Voila comment s’est exercée contre le service public une concurrence aussi déloyale qu’agressive avec la possibilité de détourner les flux de passagers venant d’Italie en cumulant l’aubaine financière de l’aide sociale et les avantages du dumping fiscal et social réservés aux low cost. L’écrémage des services fret et passagers s’est rapidement transformé en une position dominante et désormais un monopole de Corsica Ferries sur les services passagers. Cerise sur le gâteau grâce au dispositif d’aide au renouvellement de flottes des armements français, entre 2016 et 2018 les actionnaires de Corsica Ferries ont pu faire remonter 32 millions euros vers leur holding suisse.
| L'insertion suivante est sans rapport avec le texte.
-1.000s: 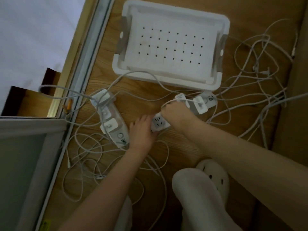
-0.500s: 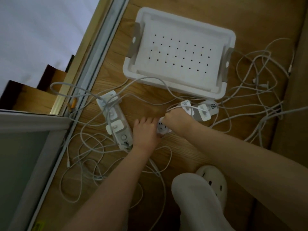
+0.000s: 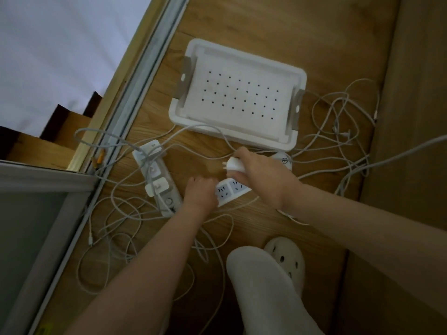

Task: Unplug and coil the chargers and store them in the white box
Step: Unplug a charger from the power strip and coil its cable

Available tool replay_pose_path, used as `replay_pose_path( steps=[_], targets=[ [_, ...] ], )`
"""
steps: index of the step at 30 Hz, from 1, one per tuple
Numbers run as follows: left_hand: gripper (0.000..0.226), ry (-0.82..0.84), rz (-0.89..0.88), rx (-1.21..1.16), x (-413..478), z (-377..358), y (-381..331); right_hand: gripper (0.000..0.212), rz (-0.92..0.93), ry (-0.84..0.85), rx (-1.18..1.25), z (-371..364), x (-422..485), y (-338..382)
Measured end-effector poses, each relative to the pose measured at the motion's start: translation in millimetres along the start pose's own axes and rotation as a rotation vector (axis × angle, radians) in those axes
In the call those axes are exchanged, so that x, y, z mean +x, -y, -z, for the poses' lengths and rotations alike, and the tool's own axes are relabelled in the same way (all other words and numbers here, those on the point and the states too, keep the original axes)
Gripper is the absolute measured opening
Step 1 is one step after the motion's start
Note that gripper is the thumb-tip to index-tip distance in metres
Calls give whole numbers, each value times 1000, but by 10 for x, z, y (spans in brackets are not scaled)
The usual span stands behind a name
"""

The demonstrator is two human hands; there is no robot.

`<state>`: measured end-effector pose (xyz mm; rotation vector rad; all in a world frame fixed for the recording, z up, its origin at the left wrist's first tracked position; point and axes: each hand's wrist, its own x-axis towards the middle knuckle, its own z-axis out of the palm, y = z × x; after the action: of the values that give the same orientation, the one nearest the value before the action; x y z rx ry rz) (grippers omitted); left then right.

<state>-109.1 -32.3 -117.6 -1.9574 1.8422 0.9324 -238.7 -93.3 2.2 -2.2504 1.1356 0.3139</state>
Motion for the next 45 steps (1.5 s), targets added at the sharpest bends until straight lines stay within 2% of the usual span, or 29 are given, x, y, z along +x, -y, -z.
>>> replay_pose_path(
  steps=[2,4,6,8,9,11,14,16,18,21,23,26,28,31,34,36,39,42,45],
  targets=[
    [35,149,-57,39,-77,117,-21,31,-117,-32,313,45,-108,14],
    [35,174,-83,-69,-217,289,-59,27,-222,-75,499,101,-153,44],
    [31,97,-67,-441,-408,533,-135,29,-323,-130,612,176,-162,61],
    [26,59,-24,-958,-671,866,-242,31,-370,-188,713,307,-217,131],
    [34,76,-9,-1162,-806,1051,-300,32,-365,-224,739,363,-245,158],
    [54,149,-37,-1368,-1046,1366,-381,35,-321,-291,742,498,-344,268],
    [52,145,-76,-1376,-1336,1710,-498,34,-164,-378,729,648,-524,492],
    [41,73,-9,-1369,-1513,1871,-574,36,-43,-392,699,706,-645,638],
    [42,-32,22,-1355,-1691,1984,-601,44,39,-398,601,774,-795,792],
    [43,-204,-24,-1265,-1958,2104,-596,48,84,-444,584,898,-986,993],
    [40,-305,-64,-1252,-2160,2193,-590,40,70,-445,616,1010,-1103,1092],
    [45,-402,-58,-1475,-2437,2345,-568,17,57,-401,555,1132,-1244,1167],
    [43,-424,-80,-1683,-2612,2409,-552,21,89,-380,520,1153,-1324,1210],
    [43,-401,-131,-1847,-2852,2414,-604,28,115,-356,441,1163,-1442,1276],
    [49,-414,-177,-2127,-3053,2473,-586,28,86,-253,394,1111,-1582,1223],
    [48,-436,-236,-2209,-3153,2524,-495,27,59,-182,322,1048,-1646,1111],
    [46,-381,-318,-2040,-3300,2497,-418,26,20,-156,308,1063,-1769,1009],
    [48,-330,-256,-1771,-3380,2442,-382,23,15,-235,312,1229,-1889,1011],
    [47,-309,-190,-1633,-3456,2405,-313,20,59,-334,272,1410,-1997,1094]
  ],
)
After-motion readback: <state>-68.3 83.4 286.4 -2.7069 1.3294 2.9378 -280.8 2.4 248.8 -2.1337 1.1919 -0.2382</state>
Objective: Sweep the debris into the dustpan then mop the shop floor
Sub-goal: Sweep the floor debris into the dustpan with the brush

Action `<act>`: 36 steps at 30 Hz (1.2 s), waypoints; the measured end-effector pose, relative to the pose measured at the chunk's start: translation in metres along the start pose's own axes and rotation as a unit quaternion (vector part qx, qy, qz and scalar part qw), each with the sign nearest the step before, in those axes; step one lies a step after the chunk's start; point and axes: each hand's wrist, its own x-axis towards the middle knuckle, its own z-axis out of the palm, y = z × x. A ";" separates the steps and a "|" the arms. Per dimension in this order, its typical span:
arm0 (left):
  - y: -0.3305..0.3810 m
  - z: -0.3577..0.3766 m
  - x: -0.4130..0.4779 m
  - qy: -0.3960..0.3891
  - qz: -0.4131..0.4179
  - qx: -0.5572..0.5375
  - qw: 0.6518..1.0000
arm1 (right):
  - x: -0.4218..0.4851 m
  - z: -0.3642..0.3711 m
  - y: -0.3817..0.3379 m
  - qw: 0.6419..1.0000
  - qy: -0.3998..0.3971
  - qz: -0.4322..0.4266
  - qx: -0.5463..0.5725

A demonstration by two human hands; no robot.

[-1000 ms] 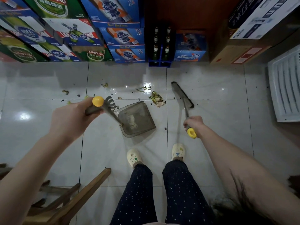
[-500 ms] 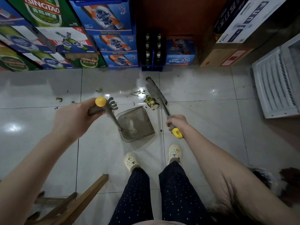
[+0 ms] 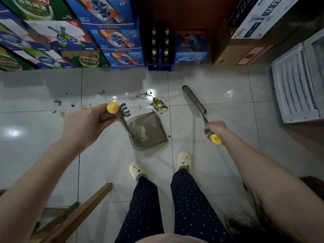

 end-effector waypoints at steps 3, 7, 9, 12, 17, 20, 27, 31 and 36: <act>0.011 0.005 0.002 -0.008 -0.014 -0.011 1.000 | 0.007 -0.010 0.006 1.000 -0.002 0.012 0.002; 0.017 0.007 0.004 -0.009 -0.025 -0.028 0.999 | 0.006 0.004 0.004 1.000 -0.022 0.020 -0.001; 0.016 0.007 0.005 -0.008 -0.028 -0.032 0.999 | 0.001 0.018 0.000 0.999 -0.037 0.020 0.015; 0.013 0.004 0.004 -0.006 -0.034 -0.032 0.999 | -0.010 0.044 -0.009 0.997 -0.066 0.018 0.027; -0.004 -0.001 -0.004 -0.005 -0.037 -0.030 0.999 | -0.030 0.085 -0.021 0.994 -0.104 0.012 0.015; -0.019 -0.006 -0.012 -0.004 -0.040 -0.032 0.999 | -0.039 0.092 -0.023 0.994 -0.109 0.002 0.016; -0.058 -0.016 -0.031 -0.015 -0.031 -0.031 0.999 | -0.068 0.082 -0.012 0.996 -0.074 -0.003 0.049; -0.087 -0.020 -0.040 -0.023 -0.018 -0.027 0.999 | -0.075 0.088 0.004 0.997 -0.045 0.010 0.058; -0.117 -0.026 -0.046 -0.018 0.000 -0.024 1.000 | -0.078 0.117 0.018 0.996 -0.027 0.036 0.074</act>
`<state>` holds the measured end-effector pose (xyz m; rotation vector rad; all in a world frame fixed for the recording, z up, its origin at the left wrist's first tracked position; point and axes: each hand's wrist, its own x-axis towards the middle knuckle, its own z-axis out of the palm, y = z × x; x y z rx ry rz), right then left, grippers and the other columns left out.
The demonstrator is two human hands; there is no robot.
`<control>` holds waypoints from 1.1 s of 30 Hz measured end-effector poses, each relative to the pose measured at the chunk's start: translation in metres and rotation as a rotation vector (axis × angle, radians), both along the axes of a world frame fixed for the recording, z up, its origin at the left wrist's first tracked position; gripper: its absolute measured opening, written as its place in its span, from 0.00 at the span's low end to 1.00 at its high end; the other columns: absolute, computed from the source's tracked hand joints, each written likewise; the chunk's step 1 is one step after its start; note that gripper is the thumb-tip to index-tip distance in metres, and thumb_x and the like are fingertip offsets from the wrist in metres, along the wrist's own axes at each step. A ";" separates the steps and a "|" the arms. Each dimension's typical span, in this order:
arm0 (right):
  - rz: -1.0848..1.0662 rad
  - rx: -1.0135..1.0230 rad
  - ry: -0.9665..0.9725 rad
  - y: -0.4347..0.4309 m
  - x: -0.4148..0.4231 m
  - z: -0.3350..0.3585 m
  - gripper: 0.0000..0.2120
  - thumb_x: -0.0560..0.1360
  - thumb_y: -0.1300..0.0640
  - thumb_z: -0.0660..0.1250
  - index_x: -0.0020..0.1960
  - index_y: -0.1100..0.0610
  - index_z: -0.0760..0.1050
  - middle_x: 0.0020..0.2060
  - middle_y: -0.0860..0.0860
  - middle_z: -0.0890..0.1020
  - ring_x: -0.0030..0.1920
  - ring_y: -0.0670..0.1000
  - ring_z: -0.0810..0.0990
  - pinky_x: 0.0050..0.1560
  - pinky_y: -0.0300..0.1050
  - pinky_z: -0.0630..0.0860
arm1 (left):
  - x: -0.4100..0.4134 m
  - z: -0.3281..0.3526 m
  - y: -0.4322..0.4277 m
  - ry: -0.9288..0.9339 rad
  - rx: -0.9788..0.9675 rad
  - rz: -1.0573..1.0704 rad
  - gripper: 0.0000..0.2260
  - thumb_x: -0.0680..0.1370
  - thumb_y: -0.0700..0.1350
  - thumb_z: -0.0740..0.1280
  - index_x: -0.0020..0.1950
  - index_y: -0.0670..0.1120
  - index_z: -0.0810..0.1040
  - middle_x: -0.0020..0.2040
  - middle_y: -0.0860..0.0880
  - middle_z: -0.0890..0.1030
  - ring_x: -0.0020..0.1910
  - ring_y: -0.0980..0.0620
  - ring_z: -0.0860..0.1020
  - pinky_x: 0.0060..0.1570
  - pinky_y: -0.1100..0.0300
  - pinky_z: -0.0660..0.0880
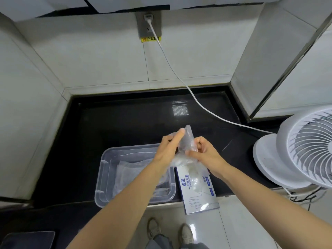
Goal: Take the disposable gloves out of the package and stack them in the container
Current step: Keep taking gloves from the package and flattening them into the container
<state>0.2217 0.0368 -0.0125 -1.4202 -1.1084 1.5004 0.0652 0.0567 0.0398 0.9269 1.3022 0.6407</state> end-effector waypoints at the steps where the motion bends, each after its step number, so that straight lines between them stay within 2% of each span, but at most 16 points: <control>1: 0.045 0.019 0.003 0.002 -0.007 0.002 0.14 0.73 0.66 0.73 0.52 0.59 0.71 0.42 0.56 0.80 0.41 0.50 0.79 0.38 0.36 0.76 | -0.007 -0.002 0.001 0.029 0.010 -0.045 0.23 0.75 0.57 0.70 0.66 0.53 0.68 0.53 0.53 0.77 0.48 0.59 0.76 0.39 0.65 0.70; 3: 0.125 0.037 -0.002 0.005 -0.017 0.002 0.17 0.72 0.68 0.73 0.55 0.58 0.71 0.44 0.58 0.79 0.43 0.52 0.79 0.40 0.37 0.76 | -0.021 -0.009 0.003 0.098 0.040 -0.086 0.24 0.72 0.50 0.75 0.64 0.52 0.68 0.53 0.50 0.79 0.48 0.57 0.79 0.40 0.66 0.73; 7: 0.175 -0.046 0.018 0.011 -0.035 0.006 0.27 0.70 0.63 0.77 0.63 0.52 0.70 0.48 0.59 0.80 0.48 0.54 0.81 0.53 0.47 0.79 | -0.059 -0.015 -0.001 0.054 0.096 0.002 0.11 0.75 0.44 0.72 0.54 0.39 0.80 0.45 0.43 0.82 0.42 0.52 0.80 0.40 0.63 0.76; 9: 0.241 -0.146 0.008 0.014 -0.041 0.011 0.28 0.69 0.48 0.78 0.63 0.53 0.72 0.43 0.56 0.78 0.43 0.51 0.79 0.50 0.46 0.76 | -0.077 -0.016 -0.005 0.038 0.115 0.026 0.08 0.76 0.42 0.71 0.52 0.40 0.81 0.45 0.43 0.83 0.43 0.51 0.82 0.41 0.61 0.78; 11: 0.354 -0.244 0.017 0.017 -0.051 0.014 0.33 0.67 0.31 0.71 0.57 0.56 0.76 0.42 0.56 0.75 0.39 0.53 0.71 0.45 0.45 0.69 | -0.094 -0.018 -0.010 0.032 0.117 0.044 0.08 0.77 0.42 0.70 0.54 0.39 0.79 0.49 0.40 0.82 0.47 0.47 0.81 0.48 0.53 0.79; 12: 0.381 -0.293 0.037 0.019 -0.054 0.015 0.36 0.68 0.27 0.67 0.56 0.58 0.78 0.43 0.56 0.75 0.41 0.55 0.70 0.45 0.45 0.68 | -0.100 -0.018 -0.012 0.012 0.098 0.057 0.09 0.77 0.41 0.69 0.55 0.38 0.78 0.51 0.39 0.82 0.49 0.46 0.81 0.53 0.49 0.78; 14: 0.418 -0.304 0.051 0.021 -0.064 0.018 0.29 0.74 0.34 0.67 0.50 0.62 0.81 0.40 0.55 0.78 0.42 0.52 0.74 0.46 0.42 0.71 | -0.111 -0.019 -0.016 -0.041 0.050 0.102 0.08 0.78 0.40 0.69 0.55 0.39 0.77 0.51 0.39 0.81 0.52 0.42 0.80 0.57 0.46 0.76; 16: 0.438 -0.218 0.059 0.023 -0.074 0.020 0.12 0.77 0.50 0.70 0.44 0.59 0.81 0.35 0.50 0.81 0.39 0.47 0.78 0.43 0.39 0.73 | -0.121 -0.018 -0.019 -0.066 0.019 0.112 0.07 0.77 0.38 0.69 0.54 0.40 0.77 0.50 0.41 0.81 0.51 0.42 0.80 0.57 0.47 0.76; 17: 0.402 -0.189 0.077 0.025 -0.078 0.019 0.07 0.76 0.56 0.71 0.45 0.60 0.80 0.37 0.51 0.83 0.41 0.49 0.81 0.45 0.41 0.76 | -0.127 -0.019 -0.020 -0.082 0.004 0.102 0.09 0.75 0.38 0.70 0.55 0.40 0.77 0.51 0.40 0.81 0.51 0.43 0.80 0.56 0.48 0.76; 20: 0.230 -0.158 0.197 0.032 -0.088 0.017 0.14 0.70 0.59 0.75 0.49 0.65 0.76 0.46 0.62 0.81 0.48 0.59 0.81 0.55 0.53 0.78 | -0.151 -0.022 -0.023 0.031 -0.088 0.024 0.16 0.70 0.41 0.75 0.56 0.46 0.76 0.50 0.44 0.79 0.46 0.49 0.77 0.48 0.55 0.75; 22: 0.197 -0.116 0.126 0.036 -0.092 0.019 0.14 0.66 0.56 0.76 0.42 0.58 0.72 0.43 0.58 0.75 0.46 0.56 0.77 0.53 0.52 0.75 | -0.169 -0.020 -0.027 0.180 -0.111 -0.096 0.17 0.72 0.49 0.75 0.57 0.49 0.76 0.51 0.49 0.78 0.48 0.53 0.75 0.46 0.59 0.73; 25: 0.322 -0.108 0.002 0.043 -0.098 0.020 0.18 0.64 0.57 0.77 0.34 0.52 0.66 0.36 0.55 0.72 0.40 0.53 0.78 0.47 0.51 0.69 | -0.180 -0.009 -0.027 0.235 -0.003 -0.108 0.18 0.73 0.57 0.72 0.61 0.56 0.74 0.61 0.57 0.74 0.58 0.59 0.74 0.55 0.63 0.72; 28: 0.563 -0.125 -0.103 0.046 -0.112 0.029 0.15 0.70 0.67 0.74 0.38 0.56 0.69 0.36 0.55 0.75 0.38 0.50 0.80 0.43 0.47 0.75 | -0.170 0.000 -0.020 0.184 0.132 -0.058 0.27 0.74 0.54 0.72 0.71 0.52 0.68 0.65 0.58 0.71 0.64 0.58 0.72 0.59 0.62 0.71; 29: 0.624 -0.127 -0.119 0.047 -0.118 0.033 0.13 0.71 0.69 0.73 0.41 0.58 0.69 0.37 0.56 0.76 0.38 0.50 0.80 0.43 0.45 0.77 | -0.166 -0.001 -0.016 0.180 0.144 -0.084 0.26 0.74 0.51 0.73 0.69 0.49 0.70 0.64 0.54 0.74 0.63 0.55 0.74 0.59 0.60 0.73; 31: 0.637 -0.118 -0.117 0.046 -0.126 0.038 0.14 0.69 0.67 0.74 0.44 0.59 0.69 0.40 0.56 0.77 0.41 0.51 0.80 0.47 0.46 0.77 | -0.157 -0.006 -0.012 0.168 0.201 -0.115 0.14 0.75 0.44 0.73 0.59 0.42 0.80 0.53 0.47 0.83 0.54 0.51 0.81 0.55 0.58 0.78; 33: 0.600 -0.173 -0.062 0.046 -0.125 0.040 0.12 0.70 0.66 0.75 0.48 0.58 0.75 0.43 0.55 0.81 0.47 0.52 0.82 0.51 0.45 0.77 | -0.154 -0.010 -0.011 0.188 0.245 0.034 0.05 0.77 0.40 0.70 0.50 0.41 0.83 0.42 0.46 0.84 0.41 0.52 0.81 0.44 0.62 0.79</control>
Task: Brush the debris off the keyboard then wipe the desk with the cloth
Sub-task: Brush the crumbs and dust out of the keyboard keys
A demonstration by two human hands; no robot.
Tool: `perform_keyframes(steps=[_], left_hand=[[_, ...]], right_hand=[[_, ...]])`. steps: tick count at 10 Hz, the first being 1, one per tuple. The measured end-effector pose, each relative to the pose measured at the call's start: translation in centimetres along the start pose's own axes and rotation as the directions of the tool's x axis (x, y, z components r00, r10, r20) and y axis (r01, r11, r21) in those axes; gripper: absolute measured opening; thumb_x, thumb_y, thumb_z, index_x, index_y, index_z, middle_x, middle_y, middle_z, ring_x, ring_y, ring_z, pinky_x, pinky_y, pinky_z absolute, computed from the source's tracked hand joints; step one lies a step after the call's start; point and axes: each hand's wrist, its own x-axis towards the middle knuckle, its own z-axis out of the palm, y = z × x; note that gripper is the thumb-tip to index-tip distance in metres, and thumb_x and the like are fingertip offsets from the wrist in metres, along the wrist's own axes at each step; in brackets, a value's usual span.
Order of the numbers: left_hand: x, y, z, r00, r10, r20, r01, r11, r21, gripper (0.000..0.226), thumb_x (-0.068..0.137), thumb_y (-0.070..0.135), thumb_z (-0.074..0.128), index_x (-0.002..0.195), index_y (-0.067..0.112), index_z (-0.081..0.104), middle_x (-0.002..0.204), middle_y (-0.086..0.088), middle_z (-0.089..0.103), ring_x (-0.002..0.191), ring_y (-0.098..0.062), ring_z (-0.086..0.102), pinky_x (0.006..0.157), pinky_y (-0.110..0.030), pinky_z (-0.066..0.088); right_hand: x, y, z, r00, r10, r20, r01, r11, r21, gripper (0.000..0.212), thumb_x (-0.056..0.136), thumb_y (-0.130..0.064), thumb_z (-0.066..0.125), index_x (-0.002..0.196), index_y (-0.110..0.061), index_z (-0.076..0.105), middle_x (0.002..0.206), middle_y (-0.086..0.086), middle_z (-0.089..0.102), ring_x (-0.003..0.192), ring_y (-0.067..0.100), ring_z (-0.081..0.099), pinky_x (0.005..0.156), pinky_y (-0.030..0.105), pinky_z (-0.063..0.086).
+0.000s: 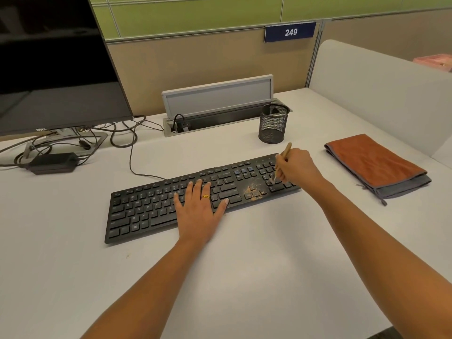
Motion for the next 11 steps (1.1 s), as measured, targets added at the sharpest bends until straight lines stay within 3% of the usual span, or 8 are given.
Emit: perform_keyframes(steps=[1,3,4,5,7,8,9,11], left_hand=[[0.0,-0.1,0.0,1.000,-0.001,-0.006,0.001,1.000,0.003,0.070,0.094,0.063,0.022,0.151,0.022,0.017,0.160,0.002,0.012,0.148,-0.016,0.002,0.117,-0.048,0.001],[0.0,0.0,0.0,1.000,0.002,-0.010,-0.002,1.000,0.001,0.070,0.094,0.063,0.022,0.151,0.022,0.018,0.159,0.001,0.013,0.148,-0.017,0.002,0.117,-0.048,0.001],[0.0,-0.1,0.0,1.000,0.001,-0.015,-0.001,1.000,-0.001,0.070,0.095,0.062,0.023,0.151,0.022,0.019,0.159,0.001,0.014,0.147,-0.017,0.003,0.117,-0.049,0.002],[0.0,0.0,0.1,1.000,0.004,-0.022,-0.004,1.000,0.001,0.069,0.094,0.062,0.024,0.151,0.022,0.020,0.159,0.001,0.015,0.147,-0.017,0.004,0.116,-0.050,0.003],[0.1,-0.1,0.2,1.000,0.007,-0.024,-0.007,1.000,0.011,0.070,0.094,0.063,0.022,0.151,0.022,0.020,0.159,0.001,0.015,0.147,-0.017,0.004,0.116,-0.050,0.004],[0.0,-0.1,0.2,1.000,0.007,-0.022,-0.007,1.000,0.007,0.070,0.094,0.063,0.022,0.151,0.022,0.020,0.159,0.001,0.014,0.148,-0.017,0.004,0.116,-0.050,0.004],[0.0,-0.1,0.2,1.000,0.007,-0.018,-0.007,1.000,0.007,0.070,0.094,0.063,0.022,0.151,0.022,0.019,0.160,0.001,0.013,0.148,-0.017,0.003,0.116,-0.049,0.003],[0.0,-0.1,0.1,1.000,0.010,-0.028,-0.011,1.000,-0.012,0.070,0.094,0.062,0.024,0.151,0.021,0.021,0.159,0.001,0.016,0.148,-0.017,0.005,0.116,-0.049,0.003]], right_hand=[[0.5,0.2,-0.6,0.999,0.036,-0.039,-0.034,0.999,0.041,0.037,0.096,-0.016,0.040,0.084,0.008,0.066,0.069,0.013,0.067,0.054,0.021,0.062,0.067,0.033,0.057],[0.1,0.5,0.4,0.981,0.002,-0.193,-0.021,0.995,-0.094,0.035,0.094,-0.019,0.043,0.083,0.005,0.066,0.076,0.021,0.069,0.074,0.035,0.066,0.078,0.044,0.053],[-0.4,-0.1,1.8,0.994,-0.018,-0.106,0.026,0.997,0.076,0.032,0.094,-0.019,0.045,0.080,0.002,0.065,0.071,0.018,0.069,0.059,0.025,0.067,0.069,0.040,0.058],[-0.3,-0.3,1.8,0.998,0.017,-0.054,-0.006,0.981,0.194,0.034,0.095,-0.017,0.044,0.078,0.002,0.066,0.065,0.013,0.067,0.036,0.005,0.057,0.051,0.017,0.055],[0.5,0.0,1.0,0.966,-0.004,-0.259,0.029,0.995,0.093,0.037,0.097,-0.021,0.043,0.085,0.006,0.067,0.076,0.016,0.069,0.059,0.022,0.064,0.070,0.035,0.057],[0.4,-0.2,1.6,0.986,-0.005,-0.165,0.028,0.990,0.141,0.036,0.097,-0.019,0.043,0.087,0.007,0.066,0.074,0.016,0.068,0.052,0.018,0.062,0.066,0.034,0.059],[0.6,-0.4,2.2,0.998,0.007,-0.068,0.006,0.980,0.200,0.039,0.098,-0.020,0.042,0.084,0.007,0.067,0.060,0.006,0.064,0.036,0.005,0.056,0.054,0.021,0.056],[1.2,-0.3,2.3,0.975,-0.009,-0.223,0.025,0.997,0.071,0.040,0.098,-0.021,0.040,0.086,0.007,0.066,0.079,0.020,0.069,0.069,0.029,0.066,0.076,0.043,0.055]])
La déréglementation et la concurrence libre, prétendument non faussée, coutent très chère aux contribuables.

Des centaines d’emplois ont été supprimés et les usagers n’ont connu depuis que des tarifs en hausse alors que le contraire était promis pour un service dégradé. La seule baisse significative est intervenue en 2018, prés de 18 %, sur les tarifs du fret mais sans aucune répercussion sur les prix pratiqués par les enseignes de la distribution. Les Exécutifs de la CTC, les gouvernements successifs et l’omnipotente Commission européenne en bon chef d’orchestre de cette politique malsaine pour l’intérêt public qui pourrait s’aggraver encore s’il on entend l’Autorité de la concurrence recommander la fin de la délégation de service public pour réduire d’autant la dotation de continuité territoriale.

Ainsi ceux qui ont tout fait, à l’exception des élus communistes, pour intégrer le port de Toulon dans la desserte avant d’inventer le service complémentaire et de créer l’aide sociale, portent la responsabilité politique de ce qui se passe aujourd’hui. Au moment où les besoins budgétaires pour faire face à la crise sanitaire sociale et économique sont si importants, la condamnation de la CdC à verser 86.3 millions d’euros d’argent public à des actionnaires dont les intérêts fructifient en Suisse, est inconcevable. Fondée sur une évaluation scandaleuse du préjudice, dépourvue de la plus élémentaire morale, cette inacceptable sanction financière imposée aux contribuables, révèle sa mission : imposer des politiques publiques européennes contraires à l’intérêt des peuples.

La CdC ne peut être considérée comme seule responsable de ce scandale d’Etat. La Commission européenne et le gouvernement doivent assumer leurs responsabilités politiques et financières. Plus que jamais les effets économiques et sociaux de ces choix calamiteux, justifient la création d’une commission d’enquête parlementaire.